Had thalidomide taken root in the U.S. at the same rate with which it did in the U.K. or Germany, thousands of Americans — now in their 60s — would still be carrying the signs of thalidomide deformity.
Instead, just 17 “thalidomide babies” were born in the U.S.
Kelsey's home country would not be so lucky. Thalidomide was released in Canada on April 1, 1961, and officially pulled from shelves three months later after the damage had become apparent across Europe. In 2015, the federal government admitted fault and granted pensions to the nearly 100 thalidomide survivors still alive.
Kelsey would live to 101 and for a brief period in the 1960s was hailed as a hero across the U.S. In 1962, U.S. president John F. Kennedy awarded her the President's Award for Distinguished Federal Civilian Service. She was only the second woman to receive the honour. Scores of mothers who had been pregnant in the early 1960s mailed Kelsey directly to thank the physician for sparing them the likely fate of being prescribed thalidomide.

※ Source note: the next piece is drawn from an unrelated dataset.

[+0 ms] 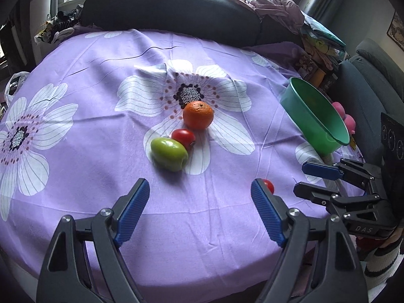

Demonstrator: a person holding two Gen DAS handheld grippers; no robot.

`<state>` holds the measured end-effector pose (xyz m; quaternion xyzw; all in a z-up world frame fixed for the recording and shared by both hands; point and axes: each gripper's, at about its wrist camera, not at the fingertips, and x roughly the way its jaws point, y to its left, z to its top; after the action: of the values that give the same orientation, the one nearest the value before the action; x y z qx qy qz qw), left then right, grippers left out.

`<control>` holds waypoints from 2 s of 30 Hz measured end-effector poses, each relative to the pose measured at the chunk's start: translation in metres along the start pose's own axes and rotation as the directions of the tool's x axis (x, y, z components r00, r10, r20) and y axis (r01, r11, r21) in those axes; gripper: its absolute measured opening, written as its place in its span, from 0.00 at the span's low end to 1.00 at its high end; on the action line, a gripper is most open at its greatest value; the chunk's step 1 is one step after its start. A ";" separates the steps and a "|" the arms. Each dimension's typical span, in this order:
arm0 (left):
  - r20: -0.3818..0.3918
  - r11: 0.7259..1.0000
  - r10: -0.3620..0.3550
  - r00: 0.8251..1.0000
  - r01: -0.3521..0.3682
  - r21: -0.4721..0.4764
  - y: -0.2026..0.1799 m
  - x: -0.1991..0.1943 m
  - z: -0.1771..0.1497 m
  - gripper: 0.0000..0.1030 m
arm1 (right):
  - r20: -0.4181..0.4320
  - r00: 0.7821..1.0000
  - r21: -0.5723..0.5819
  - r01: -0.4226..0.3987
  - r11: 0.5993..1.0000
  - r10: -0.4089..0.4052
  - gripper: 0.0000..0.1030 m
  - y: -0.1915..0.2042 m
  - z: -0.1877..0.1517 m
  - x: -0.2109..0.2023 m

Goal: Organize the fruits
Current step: 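Move the left gripper to the green fruit while the right gripper approaches a tomato, then close the left gripper on the green fruit while the right gripper grasps the tomato, then carry the green fruit and tomato into the green bowl and open both grippers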

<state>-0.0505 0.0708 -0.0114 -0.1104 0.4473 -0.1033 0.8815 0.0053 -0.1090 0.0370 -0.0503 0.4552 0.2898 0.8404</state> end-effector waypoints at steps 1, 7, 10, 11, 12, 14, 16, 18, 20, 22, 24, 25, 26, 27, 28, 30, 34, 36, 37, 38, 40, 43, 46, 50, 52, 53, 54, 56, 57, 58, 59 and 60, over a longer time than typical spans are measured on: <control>0.002 1.000 -0.002 1.000 0.002 -0.004 0.002 0.000 0.000 0.79 | -0.005 1.000 -0.005 -0.001 1.000 0.001 0.42 0.002 0.000 0.002; 0.016 1.000 -0.021 1.000 0.021 -0.006 0.007 0.004 0.005 0.79 | -0.024 1.000 -0.022 -0.020 1.000 0.019 0.42 0.009 0.004 0.012; 0.015 1.000 -0.023 1.000 0.024 -0.008 0.010 0.008 0.010 0.79 | -0.025 0.999 -0.027 -0.045 0.999 0.044 0.42 0.013 0.007 0.018; 0.017 1.000 -0.022 1.000 0.023 -0.012 0.012 0.009 0.011 0.78 | -0.024 0.998 -0.024 -0.059 0.998 0.059 0.42 0.013 0.009 0.020; 0.018 1.000 -0.023 1.000 0.023 -0.015 0.014 0.010 0.014 0.78 | -0.024 0.997 -0.019 -0.077 0.997 0.077 0.42 0.014 0.010 0.022; 0.017 1.000 -0.023 1.000 0.023 -0.015 0.019 0.013 0.018 0.75 | -0.022 0.992 0.001 -0.128 0.992 0.128 0.42 0.015 0.014 0.030; 0.008 1.000 -0.016 1.000 0.016 -0.008 0.022 0.017 0.022 0.72 | -0.020 0.983 0.025 -0.180 0.983 0.181 0.42 0.017 0.018 0.040; -0.001 1.000 -0.018 1.000 0.018 -0.008 0.027 0.022 0.027 0.65 | -0.027 0.980 0.032 -0.196 0.980 0.196 0.42 0.022 0.022 0.051; -0.010 1.000 -0.026 1.000 0.026 -0.004 0.031 0.026 0.032 0.63 | -0.023 0.977 0.024 -0.211 0.977 0.211 0.42 0.028 0.027 0.059; -0.015 1.000 -0.024 1.000 0.024 -0.002 0.035 0.029 0.036 0.63 | -0.031 0.973 0.033 -0.228 0.973 0.230 0.42 0.033 0.034 0.067; -0.022 0.999 -0.034 0.999 0.034 -0.007 0.038 0.032 0.039 0.63 | -0.034 0.972 0.040 -0.233 0.972 0.234 0.42 0.037 0.041 0.075; -0.025 0.999 -0.041 0.999 0.040 -0.010 0.040 0.034 0.040 0.62 | -0.035 0.971 0.038 -0.235 0.971 0.236 0.42 0.039 0.044 0.078; -0.030 0.999 -0.048 0.998 0.048 -0.011 0.041 0.035 0.041 0.60 | -0.038 0.971 0.038 -0.236 0.971 0.237 0.43 0.041 0.047 0.082; -0.036 0.998 -0.055 0.998 0.054 -0.012 0.042 0.037 0.042 0.58 | -0.043 0.970 0.038 -0.238 0.971 0.239 0.42 0.042 0.050 0.085; -0.043 0.998 -0.062 0.997 0.061 -0.015 0.043 0.039 0.042 0.57 | -0.045 0.968 0.039 -0.244 0.969 0.246 0.43 0.043 0.052 0.088; -0.044 0.998 -0.069 0.997 0.069 -0.011 0.044 0.039 0.043 0.56 | -0.050 0.968 0.040 -0.244 0.969 0.246 0.43 0.045 0.055 0.092; -0.063 0.995 -0.097 0.993 0.096 -0.015 0.044 0.044 0.045 0.54 | -0.062 0.966 0.043 -0.247 0.968 0.249 0.43 0.046 0.060 0.102; -0.083 0.996 -0.083 0.993 0.084 0.001 0.043 0.048 0.045 0.49 | -0.067 0.965 0.050 -0.252 0.967 0.255 0.43 0.046 0.063 0.107; -0.086 0.996 -0.086 0.993 0.087 0.000 0.044 0.049 0.045 0.48 | -0.068 0.964 0.051 -0.254 0.966 0.257 0.43 0.046 0.064 0.108; -0.087 0.996 -0.088 0.992 0.089 0.003 0.044 0.049 0.045 0.47 | -0.074 0.965 0.044 -0.250 0.967 0.253 0.43 0.047 0.064 0.110; -0.089 0.996 -0.093 0.992 0.093 0.005 0.045 0.050 0.045 0.46 | -0.079 0.965 0.035 -0.248 0.968 0.250 0.43 0.050 0.066 0.113; -0.093 0.994 -0.112 0.989 0.111 -0.010 0.048 0.052 0.045 0.40 | -0.081 0.964 0.021 -0.251 0.968 0.252 0.42 0.053 0.068 0.114; -0.091 0.994 -0.109 0.990 0.109 -0.010 0.048 0.052 0.045 0.37 | -0.087 0.966 0.007 -0.242 0.970 0.242 0.36 0.056 0.069 0.116; -0.092 0.993 -0.117 0.989 0.116 -0.021 0.048 0.051 0.044 0.37 | -0.074 0.968 0.000 -0.240 0.971 0.240 0.36 0.055 0.068 0.114; -0.089 0.993 -0.119 0.989 0.117 -0.021 0.046 0.049 0.044 0.37 | -0.065 0.971 -0.006 -0.233 0.972 0.232 0.36 0.055 0.068 0.112; -0.087 0.993 -0.117 0.989 0.116 -0.017 0.044 0.048 0.044 0.37 | -0.064 0.971 -0.007 -0.233 0.973 0.232 0.36 0.055 0.067 0.110; -0.084 0.993 -0.116 0.990 0.116 -0.014 0.042 0.047 0.043 0.37 | -0.061 0.971 -0.006 -0.234 0.972 0.233 0.36 0.055 0.067 0.109; -0.077 0.993 -0.117 0.990 0.117 -0.007 0.038 0.043 0.044 0.37 | -0.051 0.972 -0.006 -0.232 0.973 0.231 0.36 0.054 0.066 0.104; -0.074 0.993 -0.118 0.990 0.118 -0.002 0.035 0.042 0.044 0.37 | -0.044 0.973 -0.007 -0.229 0.973 0.228 0.36 0.053 0.066 0.101; -0.069 0.993 -0.119 0.990 0.120 0.003 0.032 0.040 0.045 0.37 | -0.035 0.974 -0.008 -0.225 0.974 0.224 0.36 0.053 0.065 0.097; -0.064 0.993 -0.119 0.991 0.120 0.011 0.029 0.038 0.047 0.37 | -0.025 0.975 -0.009 -0.221 0.975 0.220 0.36 0.052 0.065 0.093; -0.058 0.992 -0.120 0.991 0.121 0.020 0.025 0.036 0.049 0.37 | -0.016 0.976 -0.009 -0.218 0.976 0.218 0.36 0.051 0.066 0.090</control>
<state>0.0117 0.0891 -0.0180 -0.1237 0.4634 -0.1647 0.8619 0.0641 -0.0047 0.0130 -0.0067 0.4628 0.3820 0.7999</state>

An asteroid is named in her honour. In 2015, she was presented with the Order of Canada only hours before her death.
And her influence would not be limited to thalidomide. Her refusal of Merrell's application put a spotlight on the FDA'S flaws, and in 1962, the Food, Drug and Cosmetic Act of 1938 was amended to abolish the 60-day time limit for FDA reviews and require manufacturers to prove a drug's efficacy as a non-negotiable criterion for approval.

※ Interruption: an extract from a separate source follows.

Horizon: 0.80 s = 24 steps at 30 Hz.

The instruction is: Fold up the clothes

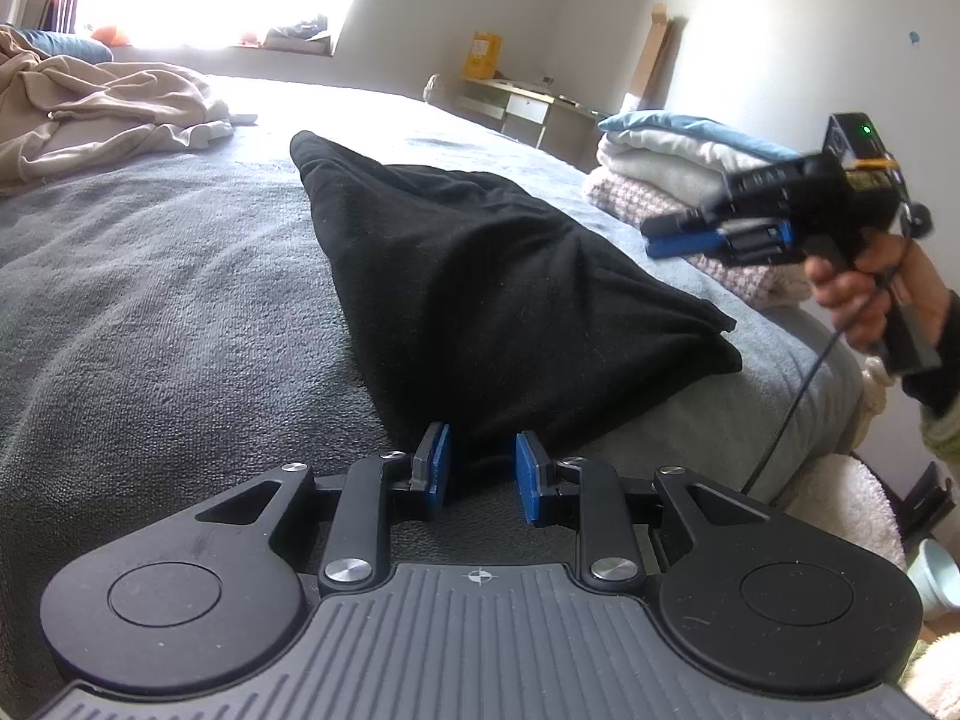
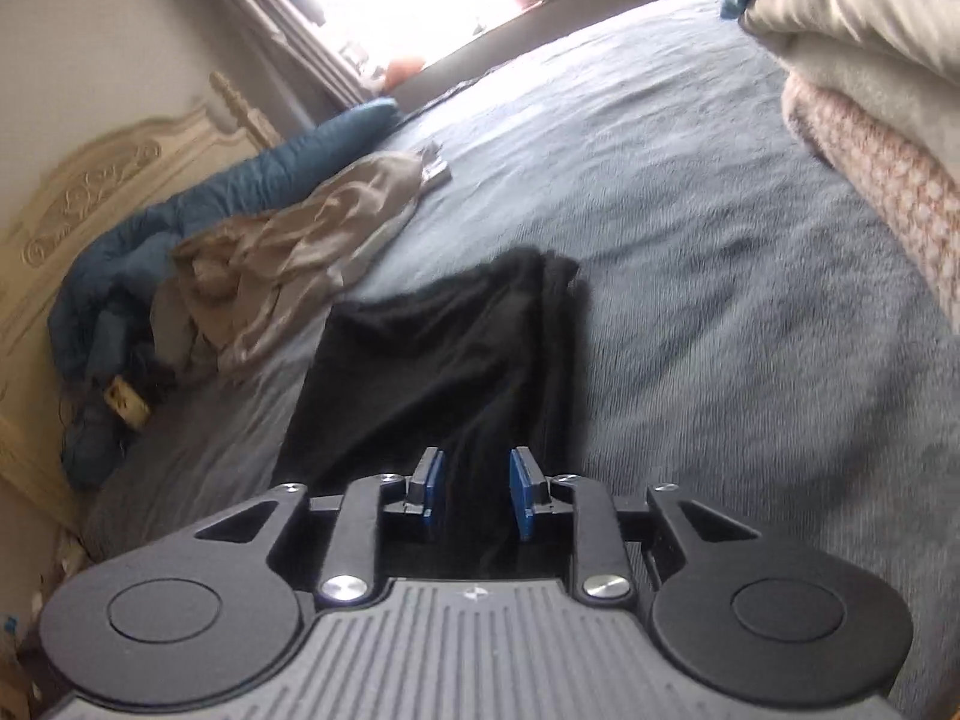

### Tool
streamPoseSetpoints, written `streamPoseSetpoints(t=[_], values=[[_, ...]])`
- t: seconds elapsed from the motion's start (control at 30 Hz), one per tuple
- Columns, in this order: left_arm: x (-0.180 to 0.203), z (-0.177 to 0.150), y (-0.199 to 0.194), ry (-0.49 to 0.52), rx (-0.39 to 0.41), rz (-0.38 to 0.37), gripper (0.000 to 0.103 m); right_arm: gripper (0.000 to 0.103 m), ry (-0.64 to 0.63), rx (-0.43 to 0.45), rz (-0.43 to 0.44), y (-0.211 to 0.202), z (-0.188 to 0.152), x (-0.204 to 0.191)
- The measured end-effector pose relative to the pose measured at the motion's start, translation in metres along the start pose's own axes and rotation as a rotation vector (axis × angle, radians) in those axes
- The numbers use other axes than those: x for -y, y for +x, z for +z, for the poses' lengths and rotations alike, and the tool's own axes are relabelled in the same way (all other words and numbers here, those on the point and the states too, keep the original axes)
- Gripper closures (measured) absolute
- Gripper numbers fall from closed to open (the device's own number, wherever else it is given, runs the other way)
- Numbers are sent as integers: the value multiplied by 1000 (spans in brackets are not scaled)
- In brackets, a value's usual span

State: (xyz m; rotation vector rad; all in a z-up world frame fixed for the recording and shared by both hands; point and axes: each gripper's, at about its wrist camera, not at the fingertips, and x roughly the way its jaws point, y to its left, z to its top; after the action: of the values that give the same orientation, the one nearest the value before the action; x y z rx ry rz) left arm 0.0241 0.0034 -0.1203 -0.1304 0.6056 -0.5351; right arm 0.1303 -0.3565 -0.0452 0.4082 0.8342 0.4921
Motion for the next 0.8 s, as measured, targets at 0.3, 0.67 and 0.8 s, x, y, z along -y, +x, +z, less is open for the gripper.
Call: streamPoseSetpoints(t=[0.3, 0.67, 0.8], values=[[2, -1, -1, 16, -3, 7, 79, 100, 100, 56, 41, -10, -28, 20], [4, 2, 0, 40, -24, 12, 79, 73, 238, 115, 178, -31, -47, 48], [5, 2, 0, 41, -27, 16, 79, 69, 135, 84, 141, -33, -51, 38]])
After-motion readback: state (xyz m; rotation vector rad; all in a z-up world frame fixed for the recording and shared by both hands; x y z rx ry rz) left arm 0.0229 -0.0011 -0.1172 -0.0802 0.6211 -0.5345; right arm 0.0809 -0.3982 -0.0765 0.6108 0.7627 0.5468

Throughout her century-long life, however, Kelsey was always quick to deflect personal praise, saying she couldn't have done it without the full support of her FDA superiors.
In 1962, Kelsey gave this staid assessment of the bureaucratic decision that staved off a human catastrophe: “They (Merrell) certainly thought I was unreasonable, but I didn't feel the material to back it up was very adequate.”
IT WAS JUST TOO POSITIVE; THIS COULDN'T BE THE PERFECT DRUG.